DEStech Transactions on Computer Science and Engineering | 2018
Yang Zhang; Teng Jiao; Fulai Liang; Hao Lv; Huijun Xue; Jianqi Wang
Three multi-channel ultra wideband (UWB) radar structures that can detect and locate single human target is proposed. The target three-dimensional localization mathematical models of different antenna arrays are constructed.
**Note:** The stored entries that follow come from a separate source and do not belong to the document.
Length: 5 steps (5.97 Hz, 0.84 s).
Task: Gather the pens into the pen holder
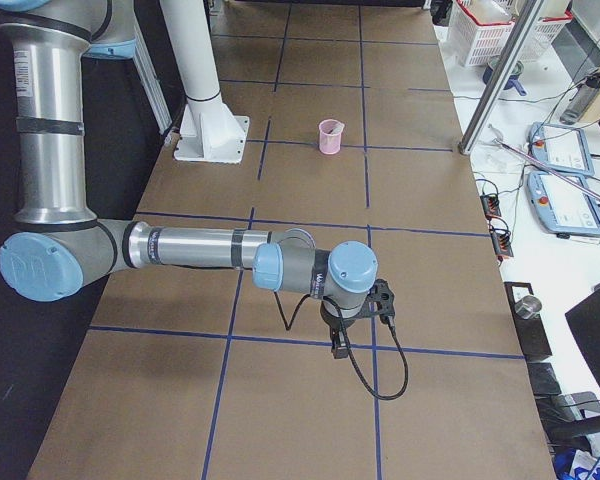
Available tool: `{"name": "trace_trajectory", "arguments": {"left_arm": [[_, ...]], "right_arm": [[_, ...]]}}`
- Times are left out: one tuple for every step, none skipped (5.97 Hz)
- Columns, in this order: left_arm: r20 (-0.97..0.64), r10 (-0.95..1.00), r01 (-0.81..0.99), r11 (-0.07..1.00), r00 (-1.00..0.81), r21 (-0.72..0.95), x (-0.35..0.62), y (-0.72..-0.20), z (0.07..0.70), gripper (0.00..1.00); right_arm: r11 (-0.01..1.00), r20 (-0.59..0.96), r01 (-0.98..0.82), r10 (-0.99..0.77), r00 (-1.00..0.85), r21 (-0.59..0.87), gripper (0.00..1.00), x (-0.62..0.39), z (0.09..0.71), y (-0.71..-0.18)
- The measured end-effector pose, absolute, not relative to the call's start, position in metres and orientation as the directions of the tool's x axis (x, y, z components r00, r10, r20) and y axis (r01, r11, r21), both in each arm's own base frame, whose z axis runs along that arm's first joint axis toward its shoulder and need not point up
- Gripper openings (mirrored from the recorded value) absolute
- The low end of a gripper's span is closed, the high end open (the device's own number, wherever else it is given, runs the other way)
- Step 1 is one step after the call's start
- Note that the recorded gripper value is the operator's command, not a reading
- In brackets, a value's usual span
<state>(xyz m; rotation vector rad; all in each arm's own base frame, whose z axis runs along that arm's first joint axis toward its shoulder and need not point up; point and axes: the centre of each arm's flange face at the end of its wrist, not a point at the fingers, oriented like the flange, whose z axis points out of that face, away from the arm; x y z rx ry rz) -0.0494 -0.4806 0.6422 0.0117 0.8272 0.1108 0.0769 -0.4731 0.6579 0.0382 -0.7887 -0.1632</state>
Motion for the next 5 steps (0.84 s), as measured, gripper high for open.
{"name": "trace_trajectory", "arguments": {"left_arm": [[-0.736, 0.099, -0.091, 0.995, 0.67, 0.051, -0.0492, -0.4804, 0.6426, 1.0], [-0.735, 0.099, -0.092, 0.995, 0.671, 0.049, -0.0493, -0.4772, 0.6447, 1.0], [-0.734, 0.101, -0.093, 0.994, 0.672, 0.051, -0.0496, -0.4733, 0.6504, 1.0], [-0.733, 0.109, -0.093, 0.994, 0.671, 0.063, -0.0495, -0.4721, 0.6517, 1.0], [-0.734, 0.114, -0.093, 0.993, 0.67, 0.07, -0.0494, -0.4722, 0.6516, 1.0]], "right_arm": [[0.988, 0.705, 0.13, -0.155, 0.692, 0.089, 1.0, 0.0767, 0.6599, -0.4721], [0.988, 0.707, 0.129, -0.151, 0.691, 0.084, 1.0, 0.0764, 0.6619, -0.4706], [0.989, 0.707, 0.128, -0.146, 0.692, 0.08, 1.0, 0.0763, 0.6632, -0.4695], [0.989, 0.706, 0.124, -0.142, 0.694, 0.077, 1.0, 0.0764, 0.6629, -0.4691], [0.989, 0.706, 0.122, -0.141, 0.694, 0.078, 1.0, 0.0763, 0.6618, -0.469]]}}
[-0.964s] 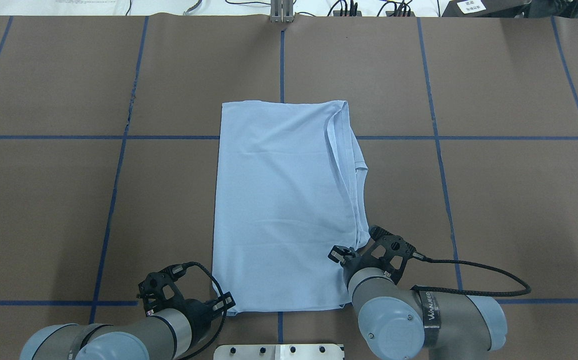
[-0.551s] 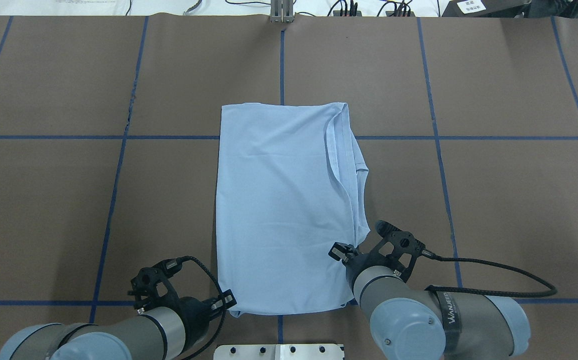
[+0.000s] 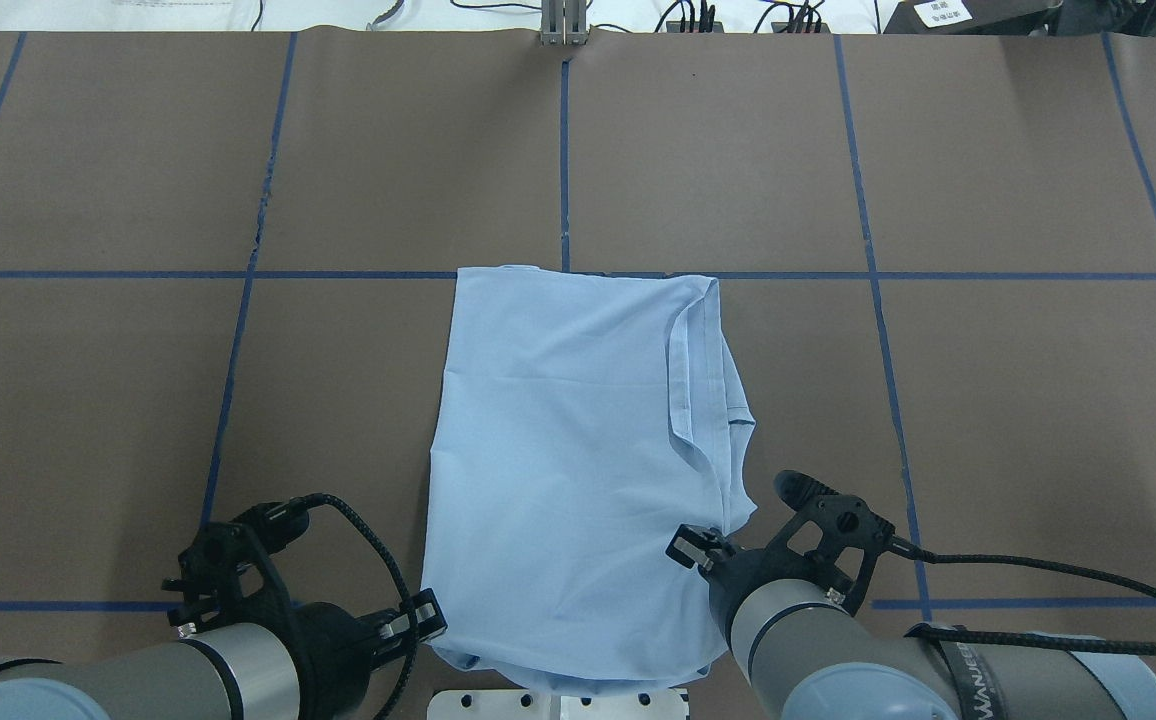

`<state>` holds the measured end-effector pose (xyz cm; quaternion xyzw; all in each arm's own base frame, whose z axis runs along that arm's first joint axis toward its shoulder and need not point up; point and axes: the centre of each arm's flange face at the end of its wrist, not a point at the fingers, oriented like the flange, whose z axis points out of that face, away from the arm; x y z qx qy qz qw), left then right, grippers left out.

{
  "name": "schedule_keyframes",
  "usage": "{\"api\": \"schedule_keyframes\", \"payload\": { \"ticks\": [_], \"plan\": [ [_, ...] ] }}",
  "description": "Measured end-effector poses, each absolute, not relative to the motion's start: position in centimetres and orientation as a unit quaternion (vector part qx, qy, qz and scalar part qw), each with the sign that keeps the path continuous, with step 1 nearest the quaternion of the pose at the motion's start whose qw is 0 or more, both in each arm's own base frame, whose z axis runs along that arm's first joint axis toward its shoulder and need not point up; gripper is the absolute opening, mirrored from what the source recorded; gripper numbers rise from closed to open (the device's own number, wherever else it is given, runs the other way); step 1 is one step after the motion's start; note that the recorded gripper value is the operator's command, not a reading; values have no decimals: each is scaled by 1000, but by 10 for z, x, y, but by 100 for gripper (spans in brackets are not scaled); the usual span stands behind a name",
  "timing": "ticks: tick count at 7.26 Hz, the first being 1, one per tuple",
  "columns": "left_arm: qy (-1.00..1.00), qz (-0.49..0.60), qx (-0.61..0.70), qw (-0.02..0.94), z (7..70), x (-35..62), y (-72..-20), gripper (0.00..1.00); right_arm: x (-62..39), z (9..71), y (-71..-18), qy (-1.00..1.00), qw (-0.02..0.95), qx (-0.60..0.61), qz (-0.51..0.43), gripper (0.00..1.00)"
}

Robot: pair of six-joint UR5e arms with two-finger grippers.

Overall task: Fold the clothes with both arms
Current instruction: 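Grasp the shirt's near corners with both grippers and lift them, then fold the near edge away from the robot over the shirt with both grippers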

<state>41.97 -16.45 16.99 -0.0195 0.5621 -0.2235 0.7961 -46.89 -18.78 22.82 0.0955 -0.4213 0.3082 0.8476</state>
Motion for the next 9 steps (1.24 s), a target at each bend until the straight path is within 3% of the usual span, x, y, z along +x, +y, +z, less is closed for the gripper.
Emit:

The feasibility and the accuracy of these systems are verified by computer simulation. The impact factors, such as the distance between transmit and receive antenna, the number of data’s effective digits, and so on, are discussed. The results and conclusion in this paper can serve as reference for the research and development of target threedimensional localization life detection radar in the future.